1 Before pakistan

The region of Pakistan was one of the cradles of civilisation. Stone-age hunter-gatherers lived on the Potohar plateau and in the Soan Valley in northern Punjab 300,000 or more years ago. Excavations on the Balochistan plateau show a more advanced culture which flourished from 4000 to 2000 BCE. At Kot Diji in the Khairpur district, an early bronze age culture developed in this period. These early civilisations reached their peak in the Indus valley cities, of which Harappa is the most notable. These societies had mastered town planning and pictographic writing.

In 327 BCE Alexander the Great invaded with his Macedonian army. Later, Mauryans from India ruled the northern Punjab area, to be replaced by Bactrian Greeks from Afghanistan and central Asian tribes. Different religions prevailed in turn: Buddhism (under the Mauryans), Hinduism and, with Arab conquest in the eighth century, Islam.

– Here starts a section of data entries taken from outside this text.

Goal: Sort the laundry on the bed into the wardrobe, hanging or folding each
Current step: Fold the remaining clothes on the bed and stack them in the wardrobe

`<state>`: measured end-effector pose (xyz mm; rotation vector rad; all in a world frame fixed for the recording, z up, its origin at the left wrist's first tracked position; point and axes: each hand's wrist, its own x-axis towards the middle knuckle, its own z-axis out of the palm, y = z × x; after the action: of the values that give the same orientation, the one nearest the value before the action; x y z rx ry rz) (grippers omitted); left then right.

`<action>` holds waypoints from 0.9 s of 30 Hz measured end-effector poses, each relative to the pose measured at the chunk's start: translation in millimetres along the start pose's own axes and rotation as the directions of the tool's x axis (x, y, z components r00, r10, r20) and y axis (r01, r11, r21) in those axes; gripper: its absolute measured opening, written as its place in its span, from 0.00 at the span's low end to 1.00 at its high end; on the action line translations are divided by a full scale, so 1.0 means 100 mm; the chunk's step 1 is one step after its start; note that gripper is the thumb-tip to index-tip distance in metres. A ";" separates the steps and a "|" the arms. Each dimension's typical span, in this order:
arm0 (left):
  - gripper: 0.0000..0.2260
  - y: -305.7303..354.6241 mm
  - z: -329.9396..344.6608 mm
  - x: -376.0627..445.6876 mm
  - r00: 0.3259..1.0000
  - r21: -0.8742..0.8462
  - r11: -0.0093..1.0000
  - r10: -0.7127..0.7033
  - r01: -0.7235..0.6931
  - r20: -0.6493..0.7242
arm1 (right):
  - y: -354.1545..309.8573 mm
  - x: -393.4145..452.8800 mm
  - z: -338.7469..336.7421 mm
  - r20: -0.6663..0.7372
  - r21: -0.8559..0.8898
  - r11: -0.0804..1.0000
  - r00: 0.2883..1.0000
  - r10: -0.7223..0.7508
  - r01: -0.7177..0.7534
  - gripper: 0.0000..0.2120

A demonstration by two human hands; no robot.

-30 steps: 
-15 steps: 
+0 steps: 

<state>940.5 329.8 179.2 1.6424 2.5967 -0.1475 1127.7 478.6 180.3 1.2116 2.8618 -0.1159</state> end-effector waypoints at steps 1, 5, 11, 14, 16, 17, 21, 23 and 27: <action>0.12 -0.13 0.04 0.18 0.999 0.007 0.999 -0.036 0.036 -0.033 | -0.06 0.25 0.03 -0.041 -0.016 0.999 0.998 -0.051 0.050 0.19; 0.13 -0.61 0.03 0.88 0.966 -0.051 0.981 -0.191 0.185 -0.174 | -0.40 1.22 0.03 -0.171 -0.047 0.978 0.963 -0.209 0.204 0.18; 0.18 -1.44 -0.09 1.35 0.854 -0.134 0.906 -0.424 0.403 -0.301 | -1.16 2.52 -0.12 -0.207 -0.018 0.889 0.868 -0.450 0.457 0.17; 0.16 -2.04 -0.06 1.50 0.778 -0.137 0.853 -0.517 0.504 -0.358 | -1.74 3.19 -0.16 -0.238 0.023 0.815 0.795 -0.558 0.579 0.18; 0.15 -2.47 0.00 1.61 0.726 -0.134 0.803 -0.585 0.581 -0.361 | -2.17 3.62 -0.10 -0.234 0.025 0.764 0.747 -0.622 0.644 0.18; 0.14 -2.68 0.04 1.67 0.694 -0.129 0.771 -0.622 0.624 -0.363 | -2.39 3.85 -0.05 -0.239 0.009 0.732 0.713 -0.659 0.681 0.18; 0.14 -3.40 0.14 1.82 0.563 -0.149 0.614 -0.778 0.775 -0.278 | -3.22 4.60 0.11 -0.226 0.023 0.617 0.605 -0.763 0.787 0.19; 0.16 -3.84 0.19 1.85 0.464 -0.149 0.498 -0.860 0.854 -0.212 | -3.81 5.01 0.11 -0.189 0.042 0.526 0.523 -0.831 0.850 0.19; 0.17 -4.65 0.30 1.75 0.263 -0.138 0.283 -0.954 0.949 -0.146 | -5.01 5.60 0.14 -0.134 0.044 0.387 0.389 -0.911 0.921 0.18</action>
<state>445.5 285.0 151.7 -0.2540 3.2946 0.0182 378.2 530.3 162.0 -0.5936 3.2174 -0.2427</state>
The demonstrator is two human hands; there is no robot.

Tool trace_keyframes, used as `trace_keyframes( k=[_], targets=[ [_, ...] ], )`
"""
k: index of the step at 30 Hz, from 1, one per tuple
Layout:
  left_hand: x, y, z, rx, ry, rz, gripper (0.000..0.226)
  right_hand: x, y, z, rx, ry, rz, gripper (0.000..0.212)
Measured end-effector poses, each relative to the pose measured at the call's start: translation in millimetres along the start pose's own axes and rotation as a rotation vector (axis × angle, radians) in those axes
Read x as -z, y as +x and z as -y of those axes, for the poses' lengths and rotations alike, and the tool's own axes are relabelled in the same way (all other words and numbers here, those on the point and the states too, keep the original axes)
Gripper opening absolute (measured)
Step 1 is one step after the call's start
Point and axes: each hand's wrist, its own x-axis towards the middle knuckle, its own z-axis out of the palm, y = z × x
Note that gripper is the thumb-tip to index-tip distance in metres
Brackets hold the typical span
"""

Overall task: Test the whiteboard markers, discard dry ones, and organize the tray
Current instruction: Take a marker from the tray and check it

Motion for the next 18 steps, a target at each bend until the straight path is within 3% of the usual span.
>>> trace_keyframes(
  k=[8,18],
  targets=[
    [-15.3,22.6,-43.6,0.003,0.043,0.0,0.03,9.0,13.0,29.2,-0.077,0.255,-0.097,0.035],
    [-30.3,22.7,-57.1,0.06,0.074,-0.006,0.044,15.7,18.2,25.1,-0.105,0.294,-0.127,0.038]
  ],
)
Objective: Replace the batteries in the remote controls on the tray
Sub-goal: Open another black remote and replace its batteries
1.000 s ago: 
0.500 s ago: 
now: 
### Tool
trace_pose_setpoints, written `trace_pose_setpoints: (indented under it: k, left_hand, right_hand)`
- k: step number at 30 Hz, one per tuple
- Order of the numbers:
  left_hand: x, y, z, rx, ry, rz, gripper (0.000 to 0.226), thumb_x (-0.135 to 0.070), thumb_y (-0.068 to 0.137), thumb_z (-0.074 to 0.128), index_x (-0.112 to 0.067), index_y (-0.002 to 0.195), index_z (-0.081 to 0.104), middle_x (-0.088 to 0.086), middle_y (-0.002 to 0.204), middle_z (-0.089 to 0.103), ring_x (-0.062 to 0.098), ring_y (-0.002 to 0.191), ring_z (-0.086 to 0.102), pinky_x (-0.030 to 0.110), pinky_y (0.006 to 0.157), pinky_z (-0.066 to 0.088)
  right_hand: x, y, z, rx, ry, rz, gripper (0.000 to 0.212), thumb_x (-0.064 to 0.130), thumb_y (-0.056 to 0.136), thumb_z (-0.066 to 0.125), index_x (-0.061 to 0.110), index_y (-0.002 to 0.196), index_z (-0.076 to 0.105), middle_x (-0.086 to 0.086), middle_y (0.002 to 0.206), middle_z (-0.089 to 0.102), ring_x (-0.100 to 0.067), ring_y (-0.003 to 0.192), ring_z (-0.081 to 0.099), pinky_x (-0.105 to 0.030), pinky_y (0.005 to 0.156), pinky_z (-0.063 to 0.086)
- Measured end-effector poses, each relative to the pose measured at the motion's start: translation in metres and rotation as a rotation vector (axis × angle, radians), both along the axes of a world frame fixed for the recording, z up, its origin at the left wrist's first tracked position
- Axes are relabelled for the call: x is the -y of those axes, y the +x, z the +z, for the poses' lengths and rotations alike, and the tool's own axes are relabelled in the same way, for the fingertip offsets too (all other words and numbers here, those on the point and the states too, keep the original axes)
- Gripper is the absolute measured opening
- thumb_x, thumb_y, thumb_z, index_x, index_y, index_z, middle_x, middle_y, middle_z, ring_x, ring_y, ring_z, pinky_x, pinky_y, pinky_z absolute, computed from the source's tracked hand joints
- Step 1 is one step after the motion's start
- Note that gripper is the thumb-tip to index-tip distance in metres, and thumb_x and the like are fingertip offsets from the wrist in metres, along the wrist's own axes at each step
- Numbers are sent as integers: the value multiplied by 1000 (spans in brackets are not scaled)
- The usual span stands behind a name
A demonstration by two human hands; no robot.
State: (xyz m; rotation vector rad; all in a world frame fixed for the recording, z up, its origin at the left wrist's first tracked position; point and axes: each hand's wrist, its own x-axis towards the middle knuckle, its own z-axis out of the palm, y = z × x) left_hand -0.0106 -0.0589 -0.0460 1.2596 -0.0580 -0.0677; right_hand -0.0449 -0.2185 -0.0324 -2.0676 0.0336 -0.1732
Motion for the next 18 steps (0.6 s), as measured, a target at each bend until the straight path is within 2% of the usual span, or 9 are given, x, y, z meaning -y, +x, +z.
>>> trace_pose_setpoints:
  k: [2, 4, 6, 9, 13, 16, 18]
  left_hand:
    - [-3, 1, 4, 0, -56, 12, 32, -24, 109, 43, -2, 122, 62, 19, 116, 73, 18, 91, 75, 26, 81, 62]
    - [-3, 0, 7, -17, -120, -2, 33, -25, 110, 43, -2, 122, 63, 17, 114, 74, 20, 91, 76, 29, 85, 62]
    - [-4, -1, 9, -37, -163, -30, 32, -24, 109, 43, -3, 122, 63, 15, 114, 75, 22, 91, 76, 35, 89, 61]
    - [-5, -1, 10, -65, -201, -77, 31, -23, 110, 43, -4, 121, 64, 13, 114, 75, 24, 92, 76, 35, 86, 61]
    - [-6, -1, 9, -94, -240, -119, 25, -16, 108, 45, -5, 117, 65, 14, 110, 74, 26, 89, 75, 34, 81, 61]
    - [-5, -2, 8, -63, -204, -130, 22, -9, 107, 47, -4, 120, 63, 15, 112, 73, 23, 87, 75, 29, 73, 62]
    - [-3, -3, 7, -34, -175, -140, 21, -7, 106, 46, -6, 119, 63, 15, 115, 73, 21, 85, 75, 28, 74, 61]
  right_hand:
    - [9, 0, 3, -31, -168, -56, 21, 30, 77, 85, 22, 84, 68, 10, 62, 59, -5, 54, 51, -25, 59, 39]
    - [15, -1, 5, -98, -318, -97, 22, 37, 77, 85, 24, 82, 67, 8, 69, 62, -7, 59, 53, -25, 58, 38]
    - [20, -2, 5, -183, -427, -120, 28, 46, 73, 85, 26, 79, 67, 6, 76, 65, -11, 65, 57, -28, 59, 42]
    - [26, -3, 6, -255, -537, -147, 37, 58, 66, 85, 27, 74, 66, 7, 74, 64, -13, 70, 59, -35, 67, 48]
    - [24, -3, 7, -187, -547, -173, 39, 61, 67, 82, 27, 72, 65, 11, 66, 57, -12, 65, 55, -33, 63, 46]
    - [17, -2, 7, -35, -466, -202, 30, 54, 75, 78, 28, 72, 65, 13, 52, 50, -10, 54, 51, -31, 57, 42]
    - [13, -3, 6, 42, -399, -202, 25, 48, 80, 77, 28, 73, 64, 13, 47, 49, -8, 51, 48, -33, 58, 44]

Two main principalities emerged under Arab rule, that of al- Mansurah and that of Multan. The Ghaznarid sultans gained ascendancy in Punjab in the 11th century. The subsequent ascendancy of the Moghuls, who originated in Central Asia, lasted from 1536 to 1707; their rule lingered nominally until 1857. They established a sophisticated imperial administration and left a rich legacy of forts and walled cities, gardens and gateways, mosques and tombs.